Torque control is a method that sets the output torque of the motor shaft by inputting an external analog signal or directly assigning a value to an address. The torque can be changed in real-time by altering the analog signal setting, or by changing the corresponding address value via communication. Its main applications are in winding and unwinding devices with strict requirements on material handling, such as winding machines or fiber optic drawing equipment. The torque setting must be adjusted continuously according to changes in the winding radius to ensure that the stress on the material does not change with the winding radius.

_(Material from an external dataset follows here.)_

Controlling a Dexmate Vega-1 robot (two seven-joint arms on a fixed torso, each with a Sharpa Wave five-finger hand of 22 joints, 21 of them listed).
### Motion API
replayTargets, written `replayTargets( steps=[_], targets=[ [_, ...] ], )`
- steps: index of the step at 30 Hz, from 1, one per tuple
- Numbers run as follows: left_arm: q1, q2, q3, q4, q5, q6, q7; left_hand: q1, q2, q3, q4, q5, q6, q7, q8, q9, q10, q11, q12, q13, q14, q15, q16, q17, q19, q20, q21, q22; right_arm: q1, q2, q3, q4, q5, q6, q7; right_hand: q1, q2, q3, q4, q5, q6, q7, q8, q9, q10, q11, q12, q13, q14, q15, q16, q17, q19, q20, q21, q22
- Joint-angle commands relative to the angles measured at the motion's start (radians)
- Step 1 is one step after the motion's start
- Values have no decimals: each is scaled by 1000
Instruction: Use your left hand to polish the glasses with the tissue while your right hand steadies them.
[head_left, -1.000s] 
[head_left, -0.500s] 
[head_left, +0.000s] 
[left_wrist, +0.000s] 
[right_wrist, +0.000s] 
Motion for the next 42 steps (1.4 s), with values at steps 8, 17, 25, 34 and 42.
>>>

Speed mode can control rotational speed through analog input or pulse frequency. With outer-loop PID control from a higher-level control unit, speed mode can also be used for positioning, but the motor position signal or the position signal from the direct load must be fed back to the higher-level unit for calculation. Position mode also supports direct load outer-loop position signal detection. In this case, the encoder at the motor shaft end only detects the motor speed, and the position signal is provided by the detection device at the direct final load end. This approach reduces errors in the intermediate transmission process and increases the overall positioning accuracy of the system.
Servo driver applications
Servo drives are widely used in injection molding machines, textile machinery, packaging machinery, CNC machine tools, and other fields.
Servo driver selection
1. Choosing a suitable servo driver requires consideration of various aspects, mainly based on system requirements. Before selection, first analyze the following system requirements, such as size, power supply, power, and control method, to set the direction for selection.
2. The types of motors supported by the driver are generally brushed DC, sine wave, trapezoidal wave, etc. Also, the continuous output current of the driver must be greater than the rated current of the motor. Consider whether the driver can handle the motor based on the motor's back electromotive force and maximum speed.
3. Feedback elements and sensors come in a wide variety. The choice of feedback sensor depends on whether a closed-loop system is required, and includes encoders, tachometers, resolvers, etc. If the system has feedback elements, the choice of driver must consider whether the driver supports this type of feedback, the type of feedback, and the form of the feedback signal output.
4. Servo drives have three control modes: torque, speed, and position. The command formats differ depending on the mode. Torque and speed modes are controlled via analog commands, while position mode uses pulse + direction control. There are also bus-based control methods, such as EtherCAT.
5. Accuracy requirements: The accuracy of a system is affected by many factors, and the servo driver is an important one. Generally, servo drivers are divided into digital servo drivers and linear servo amplifiers. Linear amplifiers are suitable for low noise, high bandwidth and distortion-free applications when the current crosses zero.
6. Power supply and operating environment: Power supply options include DC and AC, and sometimes the driver's power requirements must also be considered. Operating environment considerations mainly include temperature effects, operating conditions, and whether a protective shield is needed.